Entries taken from a collection:
[Start of Attachment]

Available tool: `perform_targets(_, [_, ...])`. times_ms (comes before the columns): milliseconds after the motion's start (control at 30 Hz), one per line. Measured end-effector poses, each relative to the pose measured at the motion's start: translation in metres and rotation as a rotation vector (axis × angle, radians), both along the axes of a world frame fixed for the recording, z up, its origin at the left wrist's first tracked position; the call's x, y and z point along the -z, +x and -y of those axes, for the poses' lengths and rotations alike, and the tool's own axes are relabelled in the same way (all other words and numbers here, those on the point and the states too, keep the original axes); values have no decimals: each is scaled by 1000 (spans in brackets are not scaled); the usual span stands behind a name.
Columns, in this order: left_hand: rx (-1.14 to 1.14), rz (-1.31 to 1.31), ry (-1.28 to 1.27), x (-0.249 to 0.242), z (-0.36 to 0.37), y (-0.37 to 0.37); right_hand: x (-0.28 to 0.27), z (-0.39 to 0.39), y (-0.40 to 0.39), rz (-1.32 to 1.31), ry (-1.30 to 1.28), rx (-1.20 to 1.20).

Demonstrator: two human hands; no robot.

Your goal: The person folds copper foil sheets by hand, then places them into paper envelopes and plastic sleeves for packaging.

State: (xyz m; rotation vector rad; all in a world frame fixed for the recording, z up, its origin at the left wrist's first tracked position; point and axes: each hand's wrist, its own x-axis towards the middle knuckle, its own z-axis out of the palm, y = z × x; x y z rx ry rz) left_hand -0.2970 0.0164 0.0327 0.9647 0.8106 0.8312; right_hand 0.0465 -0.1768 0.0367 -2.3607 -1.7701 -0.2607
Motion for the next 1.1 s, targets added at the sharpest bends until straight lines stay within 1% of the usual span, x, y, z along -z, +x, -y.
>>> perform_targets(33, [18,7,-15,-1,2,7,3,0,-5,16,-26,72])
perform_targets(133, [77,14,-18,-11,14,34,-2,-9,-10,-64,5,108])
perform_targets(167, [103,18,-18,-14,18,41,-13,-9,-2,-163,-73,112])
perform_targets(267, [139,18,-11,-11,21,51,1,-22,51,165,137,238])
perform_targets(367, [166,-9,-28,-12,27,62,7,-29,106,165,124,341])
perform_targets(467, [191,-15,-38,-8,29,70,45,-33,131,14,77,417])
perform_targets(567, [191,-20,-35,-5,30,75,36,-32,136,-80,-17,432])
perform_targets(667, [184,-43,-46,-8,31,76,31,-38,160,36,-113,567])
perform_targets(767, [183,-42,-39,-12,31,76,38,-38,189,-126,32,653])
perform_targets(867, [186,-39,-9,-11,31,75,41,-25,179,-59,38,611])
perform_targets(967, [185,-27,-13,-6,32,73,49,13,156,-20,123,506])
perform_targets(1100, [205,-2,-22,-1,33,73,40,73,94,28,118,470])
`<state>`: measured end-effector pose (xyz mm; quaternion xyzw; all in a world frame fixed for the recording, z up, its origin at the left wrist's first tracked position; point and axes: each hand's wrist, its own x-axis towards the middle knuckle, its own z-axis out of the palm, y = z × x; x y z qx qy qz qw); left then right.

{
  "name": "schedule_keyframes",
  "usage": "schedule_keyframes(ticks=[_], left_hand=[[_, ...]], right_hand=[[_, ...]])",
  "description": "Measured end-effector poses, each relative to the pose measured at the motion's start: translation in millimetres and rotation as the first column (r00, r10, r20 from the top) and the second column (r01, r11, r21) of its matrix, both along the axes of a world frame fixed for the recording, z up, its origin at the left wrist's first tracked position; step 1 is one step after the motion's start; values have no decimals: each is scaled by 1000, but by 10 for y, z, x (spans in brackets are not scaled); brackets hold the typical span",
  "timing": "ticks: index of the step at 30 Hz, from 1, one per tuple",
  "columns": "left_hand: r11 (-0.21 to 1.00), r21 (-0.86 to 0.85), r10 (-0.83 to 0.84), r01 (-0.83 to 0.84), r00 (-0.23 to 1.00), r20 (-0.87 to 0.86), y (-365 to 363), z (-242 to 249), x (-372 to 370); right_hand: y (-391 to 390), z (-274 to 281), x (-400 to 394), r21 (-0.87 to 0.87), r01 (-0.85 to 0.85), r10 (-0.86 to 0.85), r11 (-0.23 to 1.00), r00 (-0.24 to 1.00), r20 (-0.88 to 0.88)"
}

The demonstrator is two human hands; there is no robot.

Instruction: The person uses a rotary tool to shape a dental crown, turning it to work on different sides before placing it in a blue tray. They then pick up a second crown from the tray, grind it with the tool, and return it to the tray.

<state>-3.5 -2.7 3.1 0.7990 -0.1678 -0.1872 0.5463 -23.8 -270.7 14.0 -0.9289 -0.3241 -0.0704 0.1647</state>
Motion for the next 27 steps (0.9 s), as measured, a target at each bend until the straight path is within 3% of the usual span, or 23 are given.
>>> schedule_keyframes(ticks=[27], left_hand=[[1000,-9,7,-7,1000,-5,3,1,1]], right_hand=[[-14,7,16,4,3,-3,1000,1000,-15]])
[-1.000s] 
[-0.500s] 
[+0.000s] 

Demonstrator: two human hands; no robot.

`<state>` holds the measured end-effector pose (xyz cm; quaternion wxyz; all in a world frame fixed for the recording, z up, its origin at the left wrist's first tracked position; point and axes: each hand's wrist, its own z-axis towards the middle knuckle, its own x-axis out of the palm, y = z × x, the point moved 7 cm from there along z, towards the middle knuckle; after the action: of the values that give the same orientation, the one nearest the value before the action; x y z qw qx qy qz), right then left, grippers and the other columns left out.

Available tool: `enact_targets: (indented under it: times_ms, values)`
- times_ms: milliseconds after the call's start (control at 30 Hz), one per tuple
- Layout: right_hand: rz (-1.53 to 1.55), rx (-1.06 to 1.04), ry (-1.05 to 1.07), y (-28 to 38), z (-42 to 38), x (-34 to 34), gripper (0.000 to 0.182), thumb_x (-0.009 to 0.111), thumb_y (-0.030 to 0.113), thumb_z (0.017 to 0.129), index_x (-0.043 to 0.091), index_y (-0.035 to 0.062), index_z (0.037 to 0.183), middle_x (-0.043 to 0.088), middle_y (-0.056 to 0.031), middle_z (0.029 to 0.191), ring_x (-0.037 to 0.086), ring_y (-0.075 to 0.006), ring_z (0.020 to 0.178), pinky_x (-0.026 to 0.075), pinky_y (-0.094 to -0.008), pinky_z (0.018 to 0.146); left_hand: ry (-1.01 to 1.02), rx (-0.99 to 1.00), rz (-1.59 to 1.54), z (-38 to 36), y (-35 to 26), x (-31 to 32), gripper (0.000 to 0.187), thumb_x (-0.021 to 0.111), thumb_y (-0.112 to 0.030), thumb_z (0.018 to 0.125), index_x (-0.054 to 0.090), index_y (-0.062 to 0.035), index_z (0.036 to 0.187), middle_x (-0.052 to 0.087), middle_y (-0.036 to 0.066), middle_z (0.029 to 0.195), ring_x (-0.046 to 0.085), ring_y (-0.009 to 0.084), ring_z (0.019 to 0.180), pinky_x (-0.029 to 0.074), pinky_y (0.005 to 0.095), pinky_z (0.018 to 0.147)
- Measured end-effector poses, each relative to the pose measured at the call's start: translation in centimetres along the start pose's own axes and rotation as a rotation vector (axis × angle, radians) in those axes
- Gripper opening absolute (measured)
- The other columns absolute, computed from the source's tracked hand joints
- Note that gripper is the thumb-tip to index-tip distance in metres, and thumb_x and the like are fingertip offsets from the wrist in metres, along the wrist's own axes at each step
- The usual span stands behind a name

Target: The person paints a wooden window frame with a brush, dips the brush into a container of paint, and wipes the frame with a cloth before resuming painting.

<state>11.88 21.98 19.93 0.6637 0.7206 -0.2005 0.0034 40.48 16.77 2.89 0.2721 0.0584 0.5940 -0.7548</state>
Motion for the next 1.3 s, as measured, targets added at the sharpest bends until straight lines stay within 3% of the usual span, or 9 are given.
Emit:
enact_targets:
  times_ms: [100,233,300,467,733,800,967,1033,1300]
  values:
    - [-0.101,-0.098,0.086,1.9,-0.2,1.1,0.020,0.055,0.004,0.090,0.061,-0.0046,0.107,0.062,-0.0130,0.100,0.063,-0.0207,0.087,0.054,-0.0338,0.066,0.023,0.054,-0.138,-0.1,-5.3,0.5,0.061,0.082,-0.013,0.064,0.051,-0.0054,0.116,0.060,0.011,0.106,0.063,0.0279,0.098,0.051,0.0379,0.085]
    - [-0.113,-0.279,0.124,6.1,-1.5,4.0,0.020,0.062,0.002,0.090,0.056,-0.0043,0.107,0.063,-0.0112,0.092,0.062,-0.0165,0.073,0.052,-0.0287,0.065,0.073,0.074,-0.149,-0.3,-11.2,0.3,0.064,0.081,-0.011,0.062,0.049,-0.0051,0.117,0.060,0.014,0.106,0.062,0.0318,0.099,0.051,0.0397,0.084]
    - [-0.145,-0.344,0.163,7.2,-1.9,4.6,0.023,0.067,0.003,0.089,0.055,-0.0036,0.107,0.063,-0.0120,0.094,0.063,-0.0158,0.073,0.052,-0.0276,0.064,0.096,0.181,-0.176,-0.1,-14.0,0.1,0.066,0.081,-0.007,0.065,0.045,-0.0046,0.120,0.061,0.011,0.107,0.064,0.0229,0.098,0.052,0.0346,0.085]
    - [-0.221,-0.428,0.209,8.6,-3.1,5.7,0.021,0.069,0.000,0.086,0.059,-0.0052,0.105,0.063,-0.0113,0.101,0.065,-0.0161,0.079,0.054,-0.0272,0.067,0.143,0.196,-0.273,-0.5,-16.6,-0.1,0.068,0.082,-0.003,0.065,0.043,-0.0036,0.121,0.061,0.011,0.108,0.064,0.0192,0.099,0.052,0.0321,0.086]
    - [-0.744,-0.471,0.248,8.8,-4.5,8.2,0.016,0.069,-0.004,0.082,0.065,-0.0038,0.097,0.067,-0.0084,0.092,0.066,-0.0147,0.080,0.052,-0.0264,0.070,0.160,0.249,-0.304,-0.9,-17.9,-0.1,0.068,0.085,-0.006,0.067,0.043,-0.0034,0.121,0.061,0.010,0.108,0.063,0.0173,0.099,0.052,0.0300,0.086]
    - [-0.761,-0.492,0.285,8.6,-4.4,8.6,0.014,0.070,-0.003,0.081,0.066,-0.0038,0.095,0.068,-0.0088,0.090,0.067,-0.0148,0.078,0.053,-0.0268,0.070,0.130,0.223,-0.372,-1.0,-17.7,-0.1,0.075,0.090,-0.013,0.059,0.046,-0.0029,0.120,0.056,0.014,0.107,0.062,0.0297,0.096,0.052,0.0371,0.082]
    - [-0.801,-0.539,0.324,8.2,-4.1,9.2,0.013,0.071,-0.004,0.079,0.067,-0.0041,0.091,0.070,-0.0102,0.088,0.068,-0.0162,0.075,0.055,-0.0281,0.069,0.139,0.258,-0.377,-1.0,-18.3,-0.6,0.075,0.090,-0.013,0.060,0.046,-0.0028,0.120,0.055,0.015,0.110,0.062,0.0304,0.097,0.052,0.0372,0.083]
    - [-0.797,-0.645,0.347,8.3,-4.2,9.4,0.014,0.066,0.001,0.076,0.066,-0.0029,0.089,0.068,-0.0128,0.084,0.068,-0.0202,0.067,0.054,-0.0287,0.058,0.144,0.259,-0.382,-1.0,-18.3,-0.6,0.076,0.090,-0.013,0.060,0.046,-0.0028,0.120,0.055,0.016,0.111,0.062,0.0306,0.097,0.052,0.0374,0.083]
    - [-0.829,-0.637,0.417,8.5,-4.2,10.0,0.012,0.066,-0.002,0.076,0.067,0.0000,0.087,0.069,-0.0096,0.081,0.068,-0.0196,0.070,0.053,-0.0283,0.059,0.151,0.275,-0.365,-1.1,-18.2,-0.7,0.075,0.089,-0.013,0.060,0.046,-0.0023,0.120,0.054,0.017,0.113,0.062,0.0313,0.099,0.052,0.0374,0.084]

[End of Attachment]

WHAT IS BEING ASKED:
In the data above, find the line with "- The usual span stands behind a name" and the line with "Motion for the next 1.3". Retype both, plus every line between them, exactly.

ANSWER SPACE:
- The usual span stands behind a name

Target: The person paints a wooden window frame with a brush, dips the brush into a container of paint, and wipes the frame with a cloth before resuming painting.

<state>11.88 21.98 19.93 0.6637 0.7206 -0.2005 0.0034 40.48 16.77 2.89 0.2721 0.0584 0.5940 -0.7548</state>
Motion for the next 1.3 s, as measured, targets added at the sharpest bends until straight lines stay within 3% of the usual span, or 9 are given.

The output as shown is complete.